Di Tariq Ramadan. Your Middle East (26/05/2015). Traduzione di Roberta Papaleo.
In Occidente è ormai una pratica comune e stabilita. Si tratta di creare “la questione islamica o il problema islamico”, che è come una prigione intellettuale dove i musulmani sono imprigionati, con i loro intellettuali, gli imam, le donne, etc. Questa stessa prigione potrebbe essere chiamata indifferentemente in vari modi: ‘democrazia’, ‘secolarismo’, ‘donne’, ‘valori’, ‘omosessualità’, ‘visibilità’, e via dicendo.

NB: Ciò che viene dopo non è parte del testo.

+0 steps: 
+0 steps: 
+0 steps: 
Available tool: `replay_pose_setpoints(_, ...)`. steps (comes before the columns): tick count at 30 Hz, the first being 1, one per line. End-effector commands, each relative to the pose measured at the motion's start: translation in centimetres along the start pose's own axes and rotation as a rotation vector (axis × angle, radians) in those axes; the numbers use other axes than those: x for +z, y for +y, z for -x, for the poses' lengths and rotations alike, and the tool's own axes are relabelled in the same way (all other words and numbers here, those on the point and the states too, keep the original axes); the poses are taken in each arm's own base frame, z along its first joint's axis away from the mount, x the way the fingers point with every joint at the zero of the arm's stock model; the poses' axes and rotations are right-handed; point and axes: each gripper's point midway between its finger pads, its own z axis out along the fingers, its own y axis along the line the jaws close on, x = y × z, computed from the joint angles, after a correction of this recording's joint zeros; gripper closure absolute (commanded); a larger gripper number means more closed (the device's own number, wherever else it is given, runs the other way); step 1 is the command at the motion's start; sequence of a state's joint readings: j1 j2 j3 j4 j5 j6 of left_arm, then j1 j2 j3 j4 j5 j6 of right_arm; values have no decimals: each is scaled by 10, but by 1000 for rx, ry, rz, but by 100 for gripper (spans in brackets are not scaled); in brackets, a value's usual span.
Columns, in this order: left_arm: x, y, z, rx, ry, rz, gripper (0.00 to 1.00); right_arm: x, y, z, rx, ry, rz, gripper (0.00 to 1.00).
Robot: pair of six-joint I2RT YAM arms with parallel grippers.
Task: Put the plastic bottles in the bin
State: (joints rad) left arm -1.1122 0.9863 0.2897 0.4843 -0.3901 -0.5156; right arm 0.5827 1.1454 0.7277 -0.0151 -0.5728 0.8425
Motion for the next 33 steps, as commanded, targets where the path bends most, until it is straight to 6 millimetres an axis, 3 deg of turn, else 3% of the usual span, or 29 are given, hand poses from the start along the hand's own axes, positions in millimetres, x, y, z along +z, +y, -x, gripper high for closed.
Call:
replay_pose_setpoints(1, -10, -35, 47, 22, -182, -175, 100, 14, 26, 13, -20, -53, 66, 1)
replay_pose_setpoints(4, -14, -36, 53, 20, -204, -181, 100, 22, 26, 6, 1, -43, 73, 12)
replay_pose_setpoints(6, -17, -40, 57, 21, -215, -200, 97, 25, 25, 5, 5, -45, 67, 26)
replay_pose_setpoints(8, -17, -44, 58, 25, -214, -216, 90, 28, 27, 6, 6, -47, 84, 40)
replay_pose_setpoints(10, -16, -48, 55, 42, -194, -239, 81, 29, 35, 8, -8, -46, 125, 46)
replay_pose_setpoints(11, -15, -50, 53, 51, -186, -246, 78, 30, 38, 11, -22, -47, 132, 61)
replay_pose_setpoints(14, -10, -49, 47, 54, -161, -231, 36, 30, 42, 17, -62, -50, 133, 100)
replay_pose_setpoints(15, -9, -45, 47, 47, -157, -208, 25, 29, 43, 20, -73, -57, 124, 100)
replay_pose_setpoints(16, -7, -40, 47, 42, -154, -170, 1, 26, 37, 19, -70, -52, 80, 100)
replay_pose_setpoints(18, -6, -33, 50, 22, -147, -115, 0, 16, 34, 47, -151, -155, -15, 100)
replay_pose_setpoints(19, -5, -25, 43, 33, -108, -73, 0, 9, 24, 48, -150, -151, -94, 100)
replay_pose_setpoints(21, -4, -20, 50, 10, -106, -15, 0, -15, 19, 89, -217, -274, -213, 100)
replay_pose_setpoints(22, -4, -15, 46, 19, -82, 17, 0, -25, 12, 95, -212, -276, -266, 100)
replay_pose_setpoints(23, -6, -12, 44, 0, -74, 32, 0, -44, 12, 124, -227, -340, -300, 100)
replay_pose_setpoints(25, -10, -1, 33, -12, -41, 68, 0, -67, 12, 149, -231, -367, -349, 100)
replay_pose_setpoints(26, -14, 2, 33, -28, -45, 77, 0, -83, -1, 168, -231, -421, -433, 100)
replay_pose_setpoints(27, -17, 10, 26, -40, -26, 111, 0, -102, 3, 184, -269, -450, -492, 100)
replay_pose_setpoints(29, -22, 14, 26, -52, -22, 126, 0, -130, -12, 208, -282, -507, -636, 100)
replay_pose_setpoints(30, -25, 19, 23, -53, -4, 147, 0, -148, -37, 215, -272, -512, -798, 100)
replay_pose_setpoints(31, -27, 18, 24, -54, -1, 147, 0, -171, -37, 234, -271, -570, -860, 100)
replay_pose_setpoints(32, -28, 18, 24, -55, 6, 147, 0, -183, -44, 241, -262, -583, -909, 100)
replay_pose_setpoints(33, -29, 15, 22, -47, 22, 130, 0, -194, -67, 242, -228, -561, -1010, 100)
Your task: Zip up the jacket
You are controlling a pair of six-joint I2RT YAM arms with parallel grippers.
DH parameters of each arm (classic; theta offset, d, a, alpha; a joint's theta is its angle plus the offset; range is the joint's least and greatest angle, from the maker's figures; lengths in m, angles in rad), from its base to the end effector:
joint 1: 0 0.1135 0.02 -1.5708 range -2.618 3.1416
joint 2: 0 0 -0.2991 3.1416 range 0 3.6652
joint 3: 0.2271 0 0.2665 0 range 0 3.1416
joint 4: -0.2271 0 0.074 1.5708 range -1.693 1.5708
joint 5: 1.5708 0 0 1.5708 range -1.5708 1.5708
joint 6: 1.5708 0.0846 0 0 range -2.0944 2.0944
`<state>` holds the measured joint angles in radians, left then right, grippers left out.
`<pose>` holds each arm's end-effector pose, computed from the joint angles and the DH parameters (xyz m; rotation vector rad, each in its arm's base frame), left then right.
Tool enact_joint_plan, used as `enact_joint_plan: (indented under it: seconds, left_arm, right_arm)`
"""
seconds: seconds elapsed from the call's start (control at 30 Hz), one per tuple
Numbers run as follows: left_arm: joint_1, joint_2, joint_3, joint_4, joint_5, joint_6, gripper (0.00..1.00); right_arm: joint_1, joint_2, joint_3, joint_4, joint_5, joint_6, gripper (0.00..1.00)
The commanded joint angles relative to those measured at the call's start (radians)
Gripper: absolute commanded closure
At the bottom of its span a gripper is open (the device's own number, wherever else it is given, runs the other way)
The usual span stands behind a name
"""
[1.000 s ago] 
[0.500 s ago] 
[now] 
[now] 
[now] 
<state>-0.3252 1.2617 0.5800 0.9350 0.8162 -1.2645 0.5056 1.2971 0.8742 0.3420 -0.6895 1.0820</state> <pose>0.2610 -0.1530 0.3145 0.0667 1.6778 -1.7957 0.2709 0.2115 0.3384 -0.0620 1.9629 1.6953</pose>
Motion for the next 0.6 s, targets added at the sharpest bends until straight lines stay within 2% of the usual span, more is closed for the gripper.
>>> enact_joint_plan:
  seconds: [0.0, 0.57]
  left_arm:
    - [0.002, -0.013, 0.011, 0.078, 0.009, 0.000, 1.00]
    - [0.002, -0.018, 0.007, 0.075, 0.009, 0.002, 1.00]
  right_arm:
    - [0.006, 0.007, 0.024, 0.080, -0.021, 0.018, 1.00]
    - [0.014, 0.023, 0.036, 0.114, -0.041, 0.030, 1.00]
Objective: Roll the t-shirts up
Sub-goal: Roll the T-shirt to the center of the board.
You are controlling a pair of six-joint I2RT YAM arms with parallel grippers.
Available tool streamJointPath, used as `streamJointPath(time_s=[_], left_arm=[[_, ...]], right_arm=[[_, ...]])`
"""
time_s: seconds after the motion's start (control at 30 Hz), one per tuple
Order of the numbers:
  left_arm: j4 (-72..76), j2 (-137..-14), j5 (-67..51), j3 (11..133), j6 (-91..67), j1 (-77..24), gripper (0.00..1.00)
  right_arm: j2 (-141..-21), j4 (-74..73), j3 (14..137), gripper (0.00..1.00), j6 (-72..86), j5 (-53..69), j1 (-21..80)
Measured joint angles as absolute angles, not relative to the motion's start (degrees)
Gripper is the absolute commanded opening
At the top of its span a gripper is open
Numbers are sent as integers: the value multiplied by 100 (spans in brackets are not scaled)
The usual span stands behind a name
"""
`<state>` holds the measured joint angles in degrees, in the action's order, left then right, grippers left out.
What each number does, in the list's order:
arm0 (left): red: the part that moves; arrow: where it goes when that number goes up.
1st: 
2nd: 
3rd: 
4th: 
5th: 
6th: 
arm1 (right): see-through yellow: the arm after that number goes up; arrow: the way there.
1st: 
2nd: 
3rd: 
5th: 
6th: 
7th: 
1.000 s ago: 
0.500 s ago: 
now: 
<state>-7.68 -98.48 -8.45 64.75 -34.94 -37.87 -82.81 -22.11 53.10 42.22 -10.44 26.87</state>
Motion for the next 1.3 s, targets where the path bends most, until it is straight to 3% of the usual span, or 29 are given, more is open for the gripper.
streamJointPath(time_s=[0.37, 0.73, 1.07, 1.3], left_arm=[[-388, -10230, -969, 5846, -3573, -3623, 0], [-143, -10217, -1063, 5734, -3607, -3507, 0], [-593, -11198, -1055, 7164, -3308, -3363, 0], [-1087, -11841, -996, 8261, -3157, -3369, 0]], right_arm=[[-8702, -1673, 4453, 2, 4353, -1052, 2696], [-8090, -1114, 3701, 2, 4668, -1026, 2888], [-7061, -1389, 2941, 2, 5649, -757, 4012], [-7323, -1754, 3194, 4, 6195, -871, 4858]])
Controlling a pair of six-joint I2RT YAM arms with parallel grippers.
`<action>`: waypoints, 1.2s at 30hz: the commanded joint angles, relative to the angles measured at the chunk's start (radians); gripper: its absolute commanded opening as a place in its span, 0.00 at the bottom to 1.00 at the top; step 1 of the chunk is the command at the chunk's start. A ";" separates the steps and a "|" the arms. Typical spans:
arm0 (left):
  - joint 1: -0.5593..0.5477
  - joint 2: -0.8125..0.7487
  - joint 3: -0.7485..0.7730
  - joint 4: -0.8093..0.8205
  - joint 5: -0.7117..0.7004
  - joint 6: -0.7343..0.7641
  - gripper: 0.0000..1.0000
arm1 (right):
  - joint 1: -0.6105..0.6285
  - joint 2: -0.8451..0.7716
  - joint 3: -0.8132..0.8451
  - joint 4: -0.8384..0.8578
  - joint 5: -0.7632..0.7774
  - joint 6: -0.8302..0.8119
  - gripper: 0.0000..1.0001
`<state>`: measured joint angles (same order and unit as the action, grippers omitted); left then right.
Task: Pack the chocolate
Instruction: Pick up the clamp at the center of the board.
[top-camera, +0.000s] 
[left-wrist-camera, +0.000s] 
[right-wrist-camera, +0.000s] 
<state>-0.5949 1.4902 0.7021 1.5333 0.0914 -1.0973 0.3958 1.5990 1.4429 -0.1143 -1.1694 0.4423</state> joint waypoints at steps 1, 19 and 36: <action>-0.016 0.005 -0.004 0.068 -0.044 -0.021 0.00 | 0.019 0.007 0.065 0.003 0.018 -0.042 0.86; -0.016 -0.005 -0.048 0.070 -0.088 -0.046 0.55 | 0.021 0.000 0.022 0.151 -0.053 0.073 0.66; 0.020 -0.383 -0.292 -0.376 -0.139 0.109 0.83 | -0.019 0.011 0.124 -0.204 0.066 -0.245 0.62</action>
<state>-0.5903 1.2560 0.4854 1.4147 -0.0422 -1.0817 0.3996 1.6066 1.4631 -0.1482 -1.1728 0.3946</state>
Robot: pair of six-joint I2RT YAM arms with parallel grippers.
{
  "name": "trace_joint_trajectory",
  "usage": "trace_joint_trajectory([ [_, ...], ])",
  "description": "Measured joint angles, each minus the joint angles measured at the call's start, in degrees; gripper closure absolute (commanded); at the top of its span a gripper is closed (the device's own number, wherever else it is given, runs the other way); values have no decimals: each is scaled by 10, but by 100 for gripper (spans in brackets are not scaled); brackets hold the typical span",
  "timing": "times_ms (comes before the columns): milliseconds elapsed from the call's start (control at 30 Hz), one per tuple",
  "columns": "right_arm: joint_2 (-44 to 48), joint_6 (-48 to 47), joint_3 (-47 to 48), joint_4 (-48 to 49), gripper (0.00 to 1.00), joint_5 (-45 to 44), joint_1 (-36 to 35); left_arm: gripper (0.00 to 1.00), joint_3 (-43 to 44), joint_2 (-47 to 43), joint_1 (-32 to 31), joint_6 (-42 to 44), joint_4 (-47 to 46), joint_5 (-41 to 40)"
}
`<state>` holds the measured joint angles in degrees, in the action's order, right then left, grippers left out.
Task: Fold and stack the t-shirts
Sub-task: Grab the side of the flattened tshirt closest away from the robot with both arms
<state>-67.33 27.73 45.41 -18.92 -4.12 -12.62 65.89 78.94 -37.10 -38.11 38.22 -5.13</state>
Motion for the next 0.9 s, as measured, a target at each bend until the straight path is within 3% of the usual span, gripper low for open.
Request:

All’interno di questa prigione, ci si aspetta che l’interlocutore musulmano si spogli di alcuni dei suoi principi, valori e pratiche fino al punto di restare imprigionati, ma svuotandosi, nudo e impotente. Detenuto, colonizzato, mente e corpo.
Oltre a questa alienazione, c’è il fatto che il detenuto-colonizzato è compiacente, sorride al suo guardiano che, attraverso l’artificiale procedura della “questione islamica”, lo elogia e lo promuove. Lui spera, all’interno della sua prigione, che il suo guardiano gli darà la porta della sua cella. Artefatta libertà della mente.
Il problema principale dei musulmani occidentali oggi, detenuti-prigionieri, è lo stesso di ieri, lo stesso dell’africano, del sudamericano, dell’arabo, dell’asiatico colonizzato. Il principale problema è il fatto che abbia accettato lui stesso di svuotarsi, finendo nudo, senza più nessuna modestia intellettuale. Dagli Stati Uniti, al Canada e all’Australia, attraverso l’Europa, la logica è la stessa.
È il tempo degli intelletti colonizzati liberati, ma la liberazione comincerà solo con una riconciliazione cosciente e coraggiosa con il proprio sé.
Tariq Ramadan, noto accademico e scrittore musulmano svizzero, è presidente del think thank European Muslim Network (EMN) di Bruxelles.